• [What the exercise asks] Up to and including the line that contains "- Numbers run", write out every line of the entries exactly, beginning with the first. Omit the pictures.

• [Entries supplied]
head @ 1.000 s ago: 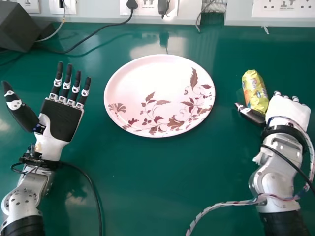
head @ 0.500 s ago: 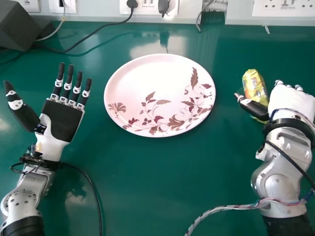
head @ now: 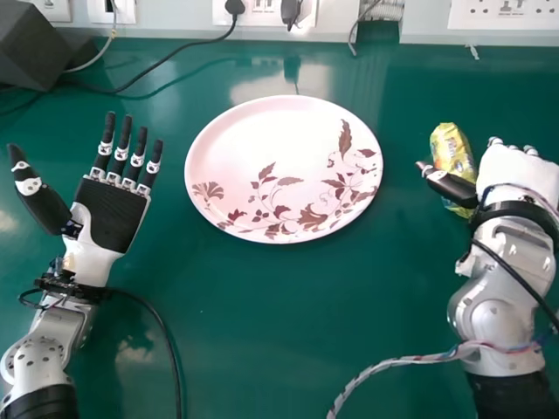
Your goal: Pick up biscuit and place it in the plate
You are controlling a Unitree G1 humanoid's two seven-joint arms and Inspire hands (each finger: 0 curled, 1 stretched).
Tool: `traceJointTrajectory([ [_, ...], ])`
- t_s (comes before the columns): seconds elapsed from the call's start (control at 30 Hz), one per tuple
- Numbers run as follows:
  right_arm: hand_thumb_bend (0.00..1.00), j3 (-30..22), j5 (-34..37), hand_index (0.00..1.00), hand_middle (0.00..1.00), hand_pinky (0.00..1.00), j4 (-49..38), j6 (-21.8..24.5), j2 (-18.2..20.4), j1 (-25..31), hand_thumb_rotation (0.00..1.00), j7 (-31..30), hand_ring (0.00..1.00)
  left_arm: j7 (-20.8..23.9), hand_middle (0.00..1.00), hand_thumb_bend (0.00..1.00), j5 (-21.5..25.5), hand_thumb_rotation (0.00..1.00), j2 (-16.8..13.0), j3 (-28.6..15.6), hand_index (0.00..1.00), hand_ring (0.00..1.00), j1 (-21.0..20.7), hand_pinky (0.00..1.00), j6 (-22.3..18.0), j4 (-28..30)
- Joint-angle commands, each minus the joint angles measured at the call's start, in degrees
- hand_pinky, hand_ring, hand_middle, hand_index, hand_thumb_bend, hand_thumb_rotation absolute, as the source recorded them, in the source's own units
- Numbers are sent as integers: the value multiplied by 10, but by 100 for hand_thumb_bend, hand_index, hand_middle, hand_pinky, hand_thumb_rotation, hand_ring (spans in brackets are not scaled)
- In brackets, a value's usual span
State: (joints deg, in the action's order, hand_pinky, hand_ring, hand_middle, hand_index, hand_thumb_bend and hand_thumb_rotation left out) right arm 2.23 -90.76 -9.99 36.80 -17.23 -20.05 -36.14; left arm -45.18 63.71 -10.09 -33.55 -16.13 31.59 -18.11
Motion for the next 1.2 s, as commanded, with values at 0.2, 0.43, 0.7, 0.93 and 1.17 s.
traceJointTrajectory([
  [0.2,100,2,35,100,93,86,42,8,-17,-23,68,28,90,-17,87,100,4,69,3,-6,91,84,23,80,7,-14],
  [0.43,100,8,62,99,93,86,78,14,-26,-33,68,51,90,-20,87,100,3,67,5,-6,91,85,24,81,3,-11],
  [0.7,100,23,94,98,92,84,107,18,-36,-45,67,78,90,-15,85,100,5,65,5,-8,90,81,25,69,7,-9],
  [0.93,100,40,112,97,92,82,126,25,-42,-53,69,92,89,-25,85,100,8,64,1,-9,91,78,20,63,12,-22],
  [1.17,99,58,120,96,91,77,134,32,-54,-57,69,99,87,-19,86,100,19,61,5,-15,91,82,18,69,26,-23],
])
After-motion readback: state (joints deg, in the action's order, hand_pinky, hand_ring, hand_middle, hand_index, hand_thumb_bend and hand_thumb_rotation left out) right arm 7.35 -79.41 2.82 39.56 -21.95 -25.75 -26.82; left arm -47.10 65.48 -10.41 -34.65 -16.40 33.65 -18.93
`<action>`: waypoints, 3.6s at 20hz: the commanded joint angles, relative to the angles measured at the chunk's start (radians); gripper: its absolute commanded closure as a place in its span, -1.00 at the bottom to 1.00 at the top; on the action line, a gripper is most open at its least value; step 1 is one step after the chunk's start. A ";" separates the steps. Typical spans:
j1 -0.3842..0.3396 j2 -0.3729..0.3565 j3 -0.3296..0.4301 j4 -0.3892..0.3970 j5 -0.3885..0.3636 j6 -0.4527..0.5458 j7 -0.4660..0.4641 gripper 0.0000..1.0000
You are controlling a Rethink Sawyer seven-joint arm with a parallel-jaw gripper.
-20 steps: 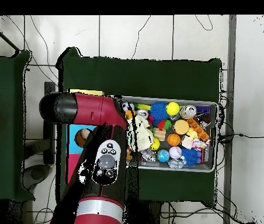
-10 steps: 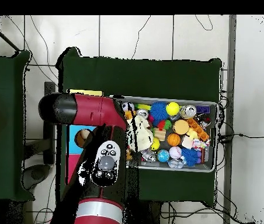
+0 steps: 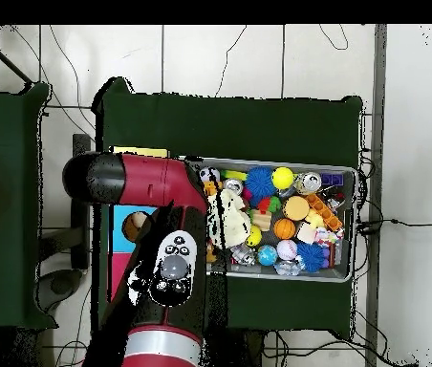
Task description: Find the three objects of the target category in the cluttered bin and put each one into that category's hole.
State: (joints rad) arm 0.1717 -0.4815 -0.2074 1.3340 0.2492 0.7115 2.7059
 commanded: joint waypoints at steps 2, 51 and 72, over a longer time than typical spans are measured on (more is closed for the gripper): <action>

• [Answer to the exercise]
head @ 1.000 s ago: 
head @ 0.500 s ago: 
head @ now: 
Your goal: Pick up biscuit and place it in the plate
You are controlling a Unitree G1 humanoid's two seven-joint arms and Inspire hands (each finger: 0 curled, 1 stretched).
Tool: `traceJointTrajectory([ [_, ...], ])`
- t_s (comes before the columns): seconds elapsed from the call's start (control at 30 Hz), one per tuple
- Numbers run as follows:

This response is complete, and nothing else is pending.